About this exercise
The lines to return are those below that contain the word "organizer".

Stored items
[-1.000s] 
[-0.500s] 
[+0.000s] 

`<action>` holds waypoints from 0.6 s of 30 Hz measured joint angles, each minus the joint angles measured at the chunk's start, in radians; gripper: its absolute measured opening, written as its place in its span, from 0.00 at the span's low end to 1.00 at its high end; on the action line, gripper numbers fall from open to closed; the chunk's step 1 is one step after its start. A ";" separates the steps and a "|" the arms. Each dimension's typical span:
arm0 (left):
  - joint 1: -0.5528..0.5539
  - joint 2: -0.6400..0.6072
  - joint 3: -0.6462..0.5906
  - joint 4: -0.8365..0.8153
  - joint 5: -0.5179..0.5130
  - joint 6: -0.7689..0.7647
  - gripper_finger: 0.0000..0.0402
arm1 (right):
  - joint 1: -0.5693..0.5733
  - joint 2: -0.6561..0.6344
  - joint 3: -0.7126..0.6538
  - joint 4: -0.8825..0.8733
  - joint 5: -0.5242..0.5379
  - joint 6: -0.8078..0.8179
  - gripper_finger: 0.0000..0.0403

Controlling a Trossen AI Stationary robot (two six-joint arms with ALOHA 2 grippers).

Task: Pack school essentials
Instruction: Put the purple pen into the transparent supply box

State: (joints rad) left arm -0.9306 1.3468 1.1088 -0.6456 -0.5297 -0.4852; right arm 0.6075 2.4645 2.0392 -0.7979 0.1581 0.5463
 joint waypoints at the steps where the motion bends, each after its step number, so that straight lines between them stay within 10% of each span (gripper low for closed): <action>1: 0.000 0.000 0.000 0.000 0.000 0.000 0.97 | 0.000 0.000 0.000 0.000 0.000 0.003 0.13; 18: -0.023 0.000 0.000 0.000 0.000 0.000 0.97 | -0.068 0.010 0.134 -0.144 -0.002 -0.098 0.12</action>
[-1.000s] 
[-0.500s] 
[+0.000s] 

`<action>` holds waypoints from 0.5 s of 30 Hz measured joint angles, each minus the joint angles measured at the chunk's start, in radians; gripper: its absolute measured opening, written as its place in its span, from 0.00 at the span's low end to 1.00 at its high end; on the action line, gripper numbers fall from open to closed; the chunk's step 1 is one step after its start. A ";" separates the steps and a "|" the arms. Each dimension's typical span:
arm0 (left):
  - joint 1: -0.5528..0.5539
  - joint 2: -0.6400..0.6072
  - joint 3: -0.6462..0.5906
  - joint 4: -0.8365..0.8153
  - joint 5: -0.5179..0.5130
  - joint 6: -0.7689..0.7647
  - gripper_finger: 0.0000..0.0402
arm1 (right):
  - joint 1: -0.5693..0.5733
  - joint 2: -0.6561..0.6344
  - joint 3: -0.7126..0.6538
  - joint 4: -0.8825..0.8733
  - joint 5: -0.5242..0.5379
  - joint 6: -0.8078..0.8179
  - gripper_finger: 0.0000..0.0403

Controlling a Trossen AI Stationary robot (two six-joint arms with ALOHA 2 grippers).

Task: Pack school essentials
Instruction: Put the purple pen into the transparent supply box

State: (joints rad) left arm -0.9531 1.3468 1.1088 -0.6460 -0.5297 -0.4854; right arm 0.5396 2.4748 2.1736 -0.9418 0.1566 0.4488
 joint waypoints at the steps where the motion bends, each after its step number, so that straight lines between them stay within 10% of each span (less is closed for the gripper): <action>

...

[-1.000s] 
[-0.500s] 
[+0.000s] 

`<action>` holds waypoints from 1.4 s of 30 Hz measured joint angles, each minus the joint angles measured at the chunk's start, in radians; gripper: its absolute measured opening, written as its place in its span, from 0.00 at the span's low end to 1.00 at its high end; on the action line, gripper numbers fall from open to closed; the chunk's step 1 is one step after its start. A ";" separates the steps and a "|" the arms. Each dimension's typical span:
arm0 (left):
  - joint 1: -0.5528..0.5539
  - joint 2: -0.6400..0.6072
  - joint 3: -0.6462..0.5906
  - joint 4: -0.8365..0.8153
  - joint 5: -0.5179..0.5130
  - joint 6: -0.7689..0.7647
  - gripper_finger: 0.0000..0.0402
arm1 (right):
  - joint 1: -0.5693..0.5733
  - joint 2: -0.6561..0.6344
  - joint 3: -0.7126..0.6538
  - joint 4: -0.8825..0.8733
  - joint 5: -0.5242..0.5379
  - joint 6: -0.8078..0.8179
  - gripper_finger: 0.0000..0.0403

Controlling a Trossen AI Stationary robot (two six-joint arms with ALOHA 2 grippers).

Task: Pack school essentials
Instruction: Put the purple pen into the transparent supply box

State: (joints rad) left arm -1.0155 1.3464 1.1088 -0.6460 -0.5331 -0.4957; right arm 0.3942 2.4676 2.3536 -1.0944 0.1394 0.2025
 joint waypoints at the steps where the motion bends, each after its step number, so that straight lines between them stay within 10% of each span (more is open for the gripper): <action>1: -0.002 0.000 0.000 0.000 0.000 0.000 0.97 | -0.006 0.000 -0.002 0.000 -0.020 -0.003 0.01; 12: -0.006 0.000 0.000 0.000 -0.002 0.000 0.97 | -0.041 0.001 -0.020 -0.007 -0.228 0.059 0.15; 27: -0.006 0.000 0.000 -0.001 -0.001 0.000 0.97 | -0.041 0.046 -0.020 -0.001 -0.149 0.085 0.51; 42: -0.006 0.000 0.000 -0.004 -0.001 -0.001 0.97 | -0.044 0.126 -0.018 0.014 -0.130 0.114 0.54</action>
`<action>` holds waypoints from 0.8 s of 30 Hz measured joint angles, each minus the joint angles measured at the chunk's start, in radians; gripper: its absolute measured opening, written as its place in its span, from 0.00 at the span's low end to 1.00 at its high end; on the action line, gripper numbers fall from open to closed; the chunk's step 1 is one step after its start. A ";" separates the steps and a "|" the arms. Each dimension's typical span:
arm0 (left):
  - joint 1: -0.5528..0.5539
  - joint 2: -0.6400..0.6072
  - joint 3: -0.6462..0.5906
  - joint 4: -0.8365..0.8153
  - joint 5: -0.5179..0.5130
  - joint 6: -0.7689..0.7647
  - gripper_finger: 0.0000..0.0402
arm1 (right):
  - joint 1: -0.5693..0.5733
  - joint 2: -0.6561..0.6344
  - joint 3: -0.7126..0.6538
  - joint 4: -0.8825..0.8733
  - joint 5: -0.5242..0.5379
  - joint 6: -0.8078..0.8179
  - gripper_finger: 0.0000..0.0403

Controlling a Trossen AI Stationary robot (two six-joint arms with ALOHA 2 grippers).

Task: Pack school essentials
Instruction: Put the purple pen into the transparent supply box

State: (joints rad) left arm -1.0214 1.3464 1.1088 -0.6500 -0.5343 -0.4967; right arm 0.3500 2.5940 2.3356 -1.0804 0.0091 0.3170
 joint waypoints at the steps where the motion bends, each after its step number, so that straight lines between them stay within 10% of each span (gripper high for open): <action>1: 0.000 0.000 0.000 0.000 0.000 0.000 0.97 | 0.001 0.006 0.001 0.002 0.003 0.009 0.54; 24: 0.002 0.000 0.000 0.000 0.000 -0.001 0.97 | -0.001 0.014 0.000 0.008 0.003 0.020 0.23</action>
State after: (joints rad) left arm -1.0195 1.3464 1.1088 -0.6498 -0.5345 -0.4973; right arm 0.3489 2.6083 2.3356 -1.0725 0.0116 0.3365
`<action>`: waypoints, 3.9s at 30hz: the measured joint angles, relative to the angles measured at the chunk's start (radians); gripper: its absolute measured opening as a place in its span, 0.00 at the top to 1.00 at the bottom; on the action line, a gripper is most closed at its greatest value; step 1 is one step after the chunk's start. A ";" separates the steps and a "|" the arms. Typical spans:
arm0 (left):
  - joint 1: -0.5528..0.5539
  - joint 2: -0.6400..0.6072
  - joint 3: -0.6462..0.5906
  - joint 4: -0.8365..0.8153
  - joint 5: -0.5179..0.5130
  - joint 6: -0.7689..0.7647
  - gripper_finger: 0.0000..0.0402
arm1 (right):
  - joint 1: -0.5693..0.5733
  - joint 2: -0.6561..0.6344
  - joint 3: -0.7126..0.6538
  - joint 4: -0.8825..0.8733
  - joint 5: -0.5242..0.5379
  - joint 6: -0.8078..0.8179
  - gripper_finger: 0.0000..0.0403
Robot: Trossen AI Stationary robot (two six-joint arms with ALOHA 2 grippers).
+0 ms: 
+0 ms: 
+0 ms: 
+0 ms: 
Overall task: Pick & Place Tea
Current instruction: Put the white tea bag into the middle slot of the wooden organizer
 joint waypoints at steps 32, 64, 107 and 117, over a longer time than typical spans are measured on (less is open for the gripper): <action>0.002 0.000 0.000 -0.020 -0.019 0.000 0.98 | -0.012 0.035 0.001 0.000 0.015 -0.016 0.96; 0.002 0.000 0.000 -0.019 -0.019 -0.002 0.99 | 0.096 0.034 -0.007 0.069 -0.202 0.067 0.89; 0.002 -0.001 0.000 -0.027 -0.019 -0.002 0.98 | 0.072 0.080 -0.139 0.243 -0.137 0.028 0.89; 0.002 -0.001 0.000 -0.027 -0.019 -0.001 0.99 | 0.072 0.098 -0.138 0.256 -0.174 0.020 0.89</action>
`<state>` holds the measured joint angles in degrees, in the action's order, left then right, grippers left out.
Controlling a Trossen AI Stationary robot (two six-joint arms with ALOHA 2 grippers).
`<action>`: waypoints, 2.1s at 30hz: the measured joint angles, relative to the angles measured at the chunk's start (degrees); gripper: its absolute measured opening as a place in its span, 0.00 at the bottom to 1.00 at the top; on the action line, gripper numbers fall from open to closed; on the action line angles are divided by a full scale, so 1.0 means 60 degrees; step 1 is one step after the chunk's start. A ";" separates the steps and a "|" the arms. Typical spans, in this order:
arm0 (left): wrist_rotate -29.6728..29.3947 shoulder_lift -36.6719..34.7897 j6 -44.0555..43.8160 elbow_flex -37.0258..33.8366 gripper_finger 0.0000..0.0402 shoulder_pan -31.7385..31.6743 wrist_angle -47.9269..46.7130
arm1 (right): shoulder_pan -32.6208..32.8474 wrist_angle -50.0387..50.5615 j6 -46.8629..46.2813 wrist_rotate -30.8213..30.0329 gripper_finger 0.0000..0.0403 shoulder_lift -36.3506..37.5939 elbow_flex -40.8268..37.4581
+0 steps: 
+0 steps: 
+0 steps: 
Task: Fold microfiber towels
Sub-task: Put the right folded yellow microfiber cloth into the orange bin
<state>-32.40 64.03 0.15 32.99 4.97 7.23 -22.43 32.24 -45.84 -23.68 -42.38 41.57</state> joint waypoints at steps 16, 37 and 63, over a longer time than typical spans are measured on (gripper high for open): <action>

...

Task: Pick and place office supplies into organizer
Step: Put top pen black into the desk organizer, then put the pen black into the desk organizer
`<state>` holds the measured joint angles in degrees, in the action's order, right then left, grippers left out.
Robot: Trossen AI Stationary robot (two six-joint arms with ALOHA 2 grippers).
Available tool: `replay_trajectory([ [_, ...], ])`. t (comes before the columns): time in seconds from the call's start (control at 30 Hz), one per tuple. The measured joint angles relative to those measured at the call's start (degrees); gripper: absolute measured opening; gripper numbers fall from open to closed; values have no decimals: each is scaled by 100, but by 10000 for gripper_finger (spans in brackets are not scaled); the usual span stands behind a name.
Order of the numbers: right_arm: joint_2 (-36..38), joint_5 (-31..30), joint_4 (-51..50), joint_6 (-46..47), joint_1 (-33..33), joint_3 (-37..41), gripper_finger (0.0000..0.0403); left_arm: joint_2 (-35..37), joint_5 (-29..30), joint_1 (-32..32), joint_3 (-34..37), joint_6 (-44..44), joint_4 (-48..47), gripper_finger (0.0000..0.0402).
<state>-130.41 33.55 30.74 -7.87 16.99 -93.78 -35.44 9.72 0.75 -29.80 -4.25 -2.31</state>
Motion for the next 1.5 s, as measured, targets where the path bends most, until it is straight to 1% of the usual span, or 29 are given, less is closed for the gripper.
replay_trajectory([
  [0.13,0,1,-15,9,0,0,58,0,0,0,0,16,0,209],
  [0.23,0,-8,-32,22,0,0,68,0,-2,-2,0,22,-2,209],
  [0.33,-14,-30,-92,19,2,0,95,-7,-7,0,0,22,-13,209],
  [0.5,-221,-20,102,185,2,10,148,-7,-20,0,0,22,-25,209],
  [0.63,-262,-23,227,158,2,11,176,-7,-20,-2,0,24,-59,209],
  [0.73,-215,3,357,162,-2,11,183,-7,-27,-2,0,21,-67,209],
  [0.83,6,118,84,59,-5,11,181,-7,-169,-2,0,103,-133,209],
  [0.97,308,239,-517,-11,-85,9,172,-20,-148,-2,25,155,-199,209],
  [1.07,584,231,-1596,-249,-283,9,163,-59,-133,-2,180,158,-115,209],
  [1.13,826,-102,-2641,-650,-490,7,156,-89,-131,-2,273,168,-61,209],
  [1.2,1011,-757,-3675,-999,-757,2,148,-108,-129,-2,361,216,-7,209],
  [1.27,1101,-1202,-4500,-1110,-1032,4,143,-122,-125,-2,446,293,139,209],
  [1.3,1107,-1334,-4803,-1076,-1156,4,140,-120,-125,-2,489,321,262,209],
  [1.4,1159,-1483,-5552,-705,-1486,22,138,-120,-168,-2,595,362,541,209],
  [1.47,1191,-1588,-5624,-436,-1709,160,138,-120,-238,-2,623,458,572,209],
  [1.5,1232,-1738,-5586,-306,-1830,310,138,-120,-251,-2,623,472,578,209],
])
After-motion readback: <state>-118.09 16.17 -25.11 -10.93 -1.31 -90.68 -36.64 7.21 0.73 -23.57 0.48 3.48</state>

Output below
Current instruction: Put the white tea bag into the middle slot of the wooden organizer
Task: Pick and place office supplies into organizer
Step: Put top pen black into the desk organizer, then put the pen black into the desk organizer

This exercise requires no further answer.